If tasks have different action spaces or dynamics, sharing is harder. Common engineering choices include action-space adapters, task-specific heads, or restricting multi-task training to a compatible task family.

Hindsight Relabeling

Suppose data collected for one task accidentally achieves another task. Hindsight relabeling stores the same transition sequence with a different task identifier and recomputed rewards.

Generic multi-task relabeling:

  1. Collect trajectory with task $z_ i$.
  2. Store it normally.
  3. Choose another task $z_ j$.
  4. Recompute rewards using $r_ j(s_ t,a_ t)$.
  5. Store relabeled data for task $z_ j$.

This requires:

  • Shared dynamics across tasks.
  • A reward function that can be evaluated after the fact.
  • An off-policy algorithm that can learn from relabeled replay data.

Relabeling is not valid for arbitrary tasks. It works when the observed transition would have been physically the same under the relabeled task and only the reward or goal label changes. If the task changes the dynamics, the relabeled transition may be impossible under that task.

Relabeling also assumes the relabeled reward is honest. If a task requires an intention that affected unobserved choices, simply changing the label may be misleading. Goal reaching is the clean case because the same trajectory really did reach some future state, even if it was not the commanded one.

Goal-Conditioned RL and HER

Goal-conditioned RL is a special case where the task identifier is a goal state:

$$ z=s_ g. $$

The policy is:

$$ \pi_ \theta(a\mid s,s_ g). $$

Rewards often measure goal reaching:

$$ r(s,a,s_ g)=\mathbf{1}{|s-s_ g|\le \epsilon}, $$

or

$$ r(s,a,s_ g)=-d(s,s_ g). $$

Hindsight experience replay (HER) relabels a failed trajectory using a state it actually reached as the goal. If a robot failed to reach the commanded goal but ended at $s_ T$, then replay the trajectory as if the goal had been $s_ T$:

$$ (s_ {1:T},a_ {1:T},s_ g) \rightarrow (s_ {1:T},a_ {1:T},s_ T). $$

Future states from the same trajectory can also be used as goals. This turns failures into useful supervised signal and alleviates sparse-reward exploration.

HER is most useful when rewards are sparse and many attempted trajectories reach some meaningful state, even if not the commanded goal. It converts "failed at goal $g$" into "successful at goal $g'$" for a goal $g'$ that was actually achieved.

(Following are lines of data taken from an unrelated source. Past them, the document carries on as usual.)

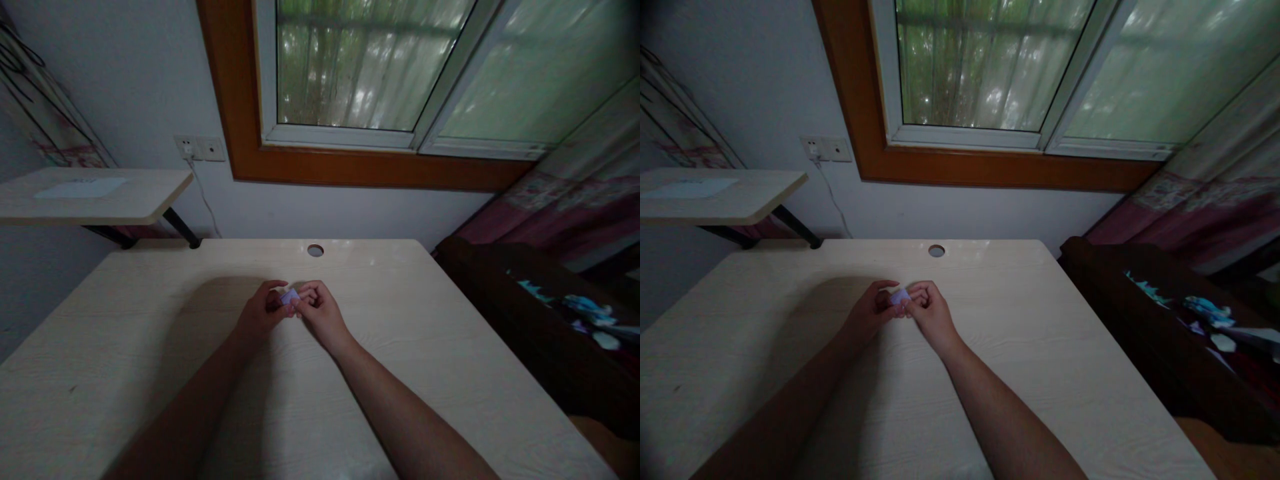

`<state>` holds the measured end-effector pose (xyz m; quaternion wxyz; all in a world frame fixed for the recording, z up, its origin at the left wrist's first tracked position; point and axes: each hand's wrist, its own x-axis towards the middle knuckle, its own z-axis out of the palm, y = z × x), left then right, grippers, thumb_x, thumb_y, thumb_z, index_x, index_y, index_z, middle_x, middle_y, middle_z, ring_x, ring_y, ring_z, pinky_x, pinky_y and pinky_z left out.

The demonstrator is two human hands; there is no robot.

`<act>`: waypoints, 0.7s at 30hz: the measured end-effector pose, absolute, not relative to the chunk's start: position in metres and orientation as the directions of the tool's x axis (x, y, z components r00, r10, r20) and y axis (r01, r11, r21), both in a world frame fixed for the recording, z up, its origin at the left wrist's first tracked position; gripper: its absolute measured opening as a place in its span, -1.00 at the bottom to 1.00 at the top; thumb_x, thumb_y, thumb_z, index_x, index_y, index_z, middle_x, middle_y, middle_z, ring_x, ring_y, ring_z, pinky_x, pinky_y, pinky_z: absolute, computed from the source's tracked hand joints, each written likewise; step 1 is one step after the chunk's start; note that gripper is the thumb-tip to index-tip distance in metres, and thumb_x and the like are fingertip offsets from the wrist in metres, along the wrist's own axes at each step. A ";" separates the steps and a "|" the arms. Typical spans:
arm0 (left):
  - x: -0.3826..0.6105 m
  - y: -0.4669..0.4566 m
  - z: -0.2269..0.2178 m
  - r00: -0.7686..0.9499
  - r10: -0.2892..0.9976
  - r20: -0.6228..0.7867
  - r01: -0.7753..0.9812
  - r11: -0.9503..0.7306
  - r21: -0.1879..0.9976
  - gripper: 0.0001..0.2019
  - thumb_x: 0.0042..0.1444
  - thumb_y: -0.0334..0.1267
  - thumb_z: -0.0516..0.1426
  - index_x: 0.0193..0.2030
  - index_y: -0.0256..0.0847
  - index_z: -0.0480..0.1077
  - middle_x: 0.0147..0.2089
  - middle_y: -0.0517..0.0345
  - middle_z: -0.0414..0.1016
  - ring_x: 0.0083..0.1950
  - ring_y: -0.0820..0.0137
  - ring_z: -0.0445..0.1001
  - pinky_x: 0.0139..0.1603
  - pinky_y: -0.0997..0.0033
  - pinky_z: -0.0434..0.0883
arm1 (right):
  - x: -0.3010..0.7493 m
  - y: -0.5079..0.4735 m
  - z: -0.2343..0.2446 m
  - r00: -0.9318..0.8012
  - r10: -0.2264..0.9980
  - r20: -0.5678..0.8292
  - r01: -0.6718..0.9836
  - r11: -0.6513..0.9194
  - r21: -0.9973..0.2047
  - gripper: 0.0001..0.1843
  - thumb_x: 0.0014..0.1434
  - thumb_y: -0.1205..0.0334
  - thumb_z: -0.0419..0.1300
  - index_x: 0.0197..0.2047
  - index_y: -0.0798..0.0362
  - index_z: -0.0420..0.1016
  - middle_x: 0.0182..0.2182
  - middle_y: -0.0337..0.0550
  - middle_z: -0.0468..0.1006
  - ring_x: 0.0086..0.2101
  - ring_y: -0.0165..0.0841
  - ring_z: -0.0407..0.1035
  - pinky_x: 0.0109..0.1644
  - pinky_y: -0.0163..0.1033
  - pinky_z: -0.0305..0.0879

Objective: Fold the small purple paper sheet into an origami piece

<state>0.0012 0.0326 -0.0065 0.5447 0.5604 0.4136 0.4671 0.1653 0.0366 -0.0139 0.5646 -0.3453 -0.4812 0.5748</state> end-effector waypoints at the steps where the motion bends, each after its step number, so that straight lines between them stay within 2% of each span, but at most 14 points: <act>1: 0.001 0.033 -0.006 0.226 0.972 0.070 -0.047 -0.061 0.997 -0.49 0.03 -0.22 0.29 0.11 -0.19 0.24 -0.37 0.24 0.50 -0.33 0.40 0.56 -0.19 0.34 0.49 | 0.165 0.037 -0.014 -0.124 0.982 0.146 -0.325 0.098 -0.941 -0.68 0.03 0.20 0.39 -0.21 0.00 0.36 -0.46 -0.33 0.50 -0.53 -0.48 0.36 -0.45 -0.34 0.25; 21: 0.001 0.033 -0.007 0.244 0.967 0.081 -0.062 -0.067 0.996 -0.51 0.04 -0.22 0.28 0.10 -0.20 0.25 -0.37 0.25 0.48 -0.37 0.43 0.53 -0.24 0.37 0.48 | 0.166 0.039 -0.019 -0.136 0.983 0.126 -0.305 0.079 -0.949 -0.63 0.02 0.13 0.39 -0.18 -0.01 0.33 -0.47 -0.33 0.48 -0.55 -0.45 0.37 -0.49 -0.32 0.24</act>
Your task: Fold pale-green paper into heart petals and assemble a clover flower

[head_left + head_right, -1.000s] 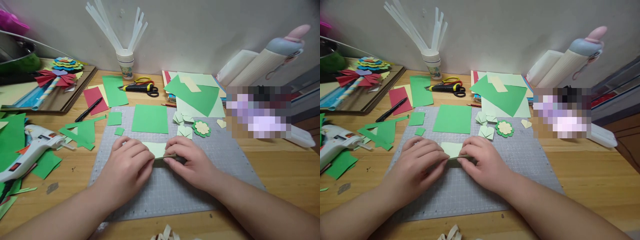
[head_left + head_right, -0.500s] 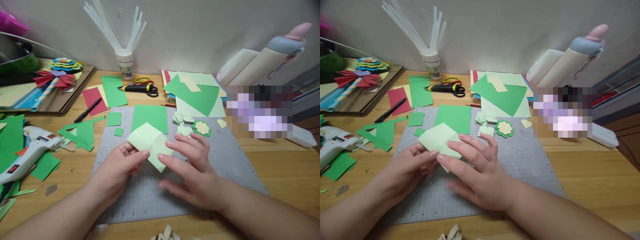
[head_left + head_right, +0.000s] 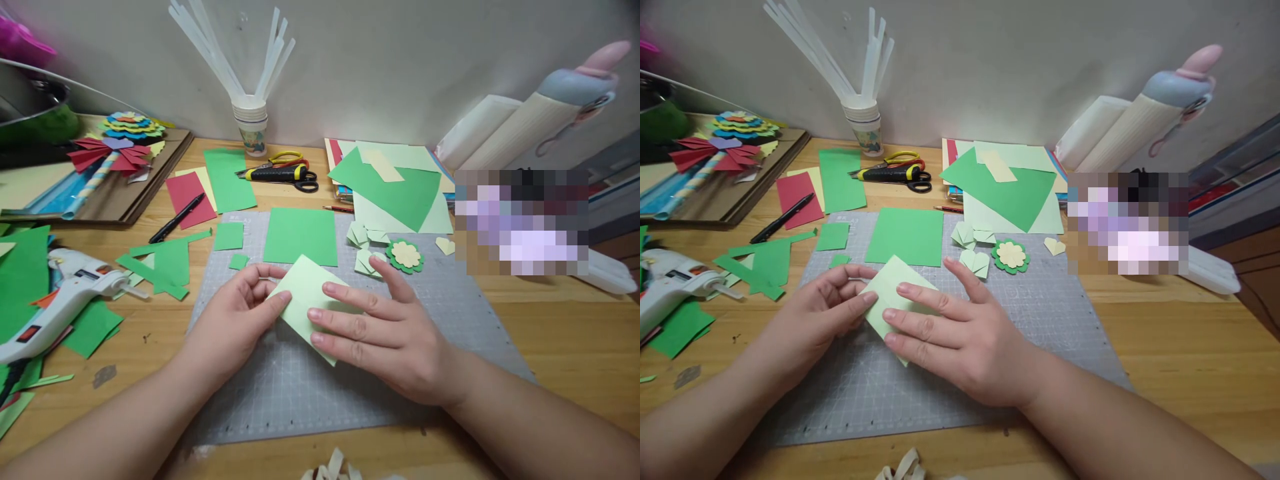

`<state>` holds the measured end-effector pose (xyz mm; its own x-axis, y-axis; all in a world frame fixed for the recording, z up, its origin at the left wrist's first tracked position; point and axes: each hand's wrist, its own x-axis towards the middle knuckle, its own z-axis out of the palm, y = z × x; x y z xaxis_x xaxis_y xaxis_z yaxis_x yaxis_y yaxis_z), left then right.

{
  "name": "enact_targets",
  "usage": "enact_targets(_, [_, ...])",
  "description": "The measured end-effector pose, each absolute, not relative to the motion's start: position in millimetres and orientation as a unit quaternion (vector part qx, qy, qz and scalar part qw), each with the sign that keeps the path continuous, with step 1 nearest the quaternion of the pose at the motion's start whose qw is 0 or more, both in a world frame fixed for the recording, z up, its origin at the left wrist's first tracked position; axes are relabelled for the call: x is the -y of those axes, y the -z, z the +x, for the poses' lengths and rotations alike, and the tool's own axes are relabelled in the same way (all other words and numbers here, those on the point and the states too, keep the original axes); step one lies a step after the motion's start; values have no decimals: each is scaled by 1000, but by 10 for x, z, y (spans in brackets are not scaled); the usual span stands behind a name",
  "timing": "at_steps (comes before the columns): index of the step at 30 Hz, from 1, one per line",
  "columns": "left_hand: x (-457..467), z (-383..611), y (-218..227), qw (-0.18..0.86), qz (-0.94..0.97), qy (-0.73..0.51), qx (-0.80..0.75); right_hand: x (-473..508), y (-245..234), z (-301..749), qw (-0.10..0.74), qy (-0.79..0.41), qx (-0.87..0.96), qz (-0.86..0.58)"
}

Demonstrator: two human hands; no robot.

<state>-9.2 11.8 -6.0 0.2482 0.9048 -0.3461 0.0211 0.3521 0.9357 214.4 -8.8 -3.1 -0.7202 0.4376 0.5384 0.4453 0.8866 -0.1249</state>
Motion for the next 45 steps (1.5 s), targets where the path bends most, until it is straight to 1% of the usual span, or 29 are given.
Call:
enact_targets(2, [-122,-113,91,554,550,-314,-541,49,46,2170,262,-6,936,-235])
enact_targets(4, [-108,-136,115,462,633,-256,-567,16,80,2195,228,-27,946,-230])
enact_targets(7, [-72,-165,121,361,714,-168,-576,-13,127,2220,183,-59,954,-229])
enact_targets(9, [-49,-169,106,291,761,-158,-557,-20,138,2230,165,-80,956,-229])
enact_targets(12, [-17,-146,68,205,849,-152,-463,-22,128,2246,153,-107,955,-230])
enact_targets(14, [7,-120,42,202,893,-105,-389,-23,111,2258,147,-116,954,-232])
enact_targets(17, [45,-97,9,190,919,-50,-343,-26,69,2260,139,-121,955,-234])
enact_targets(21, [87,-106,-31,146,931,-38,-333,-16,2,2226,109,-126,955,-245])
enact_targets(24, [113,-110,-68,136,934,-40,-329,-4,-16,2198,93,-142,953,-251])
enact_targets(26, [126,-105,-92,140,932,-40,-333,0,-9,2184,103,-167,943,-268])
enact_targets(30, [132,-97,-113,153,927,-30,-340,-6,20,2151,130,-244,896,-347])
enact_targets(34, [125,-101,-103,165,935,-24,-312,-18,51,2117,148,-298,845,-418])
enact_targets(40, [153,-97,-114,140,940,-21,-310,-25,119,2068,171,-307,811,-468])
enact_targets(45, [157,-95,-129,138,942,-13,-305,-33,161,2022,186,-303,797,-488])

Common relabeling choices include the final state, a random future state, or several future states from the same trajectory. Future-state relabeling is usually stronger than arbitrary-state relabeling because the trajectory prefix actually leads to that goal under the recorded actions.

Takeaways

Multi-task learning shares weights; relabeling shares data. Goal-conditioned RL is especially suitable for relabeling because goals and rewards can often be recomputed after data collection. The main limitation is that relabeling assumes compatible dynamics and evaluatable rewards.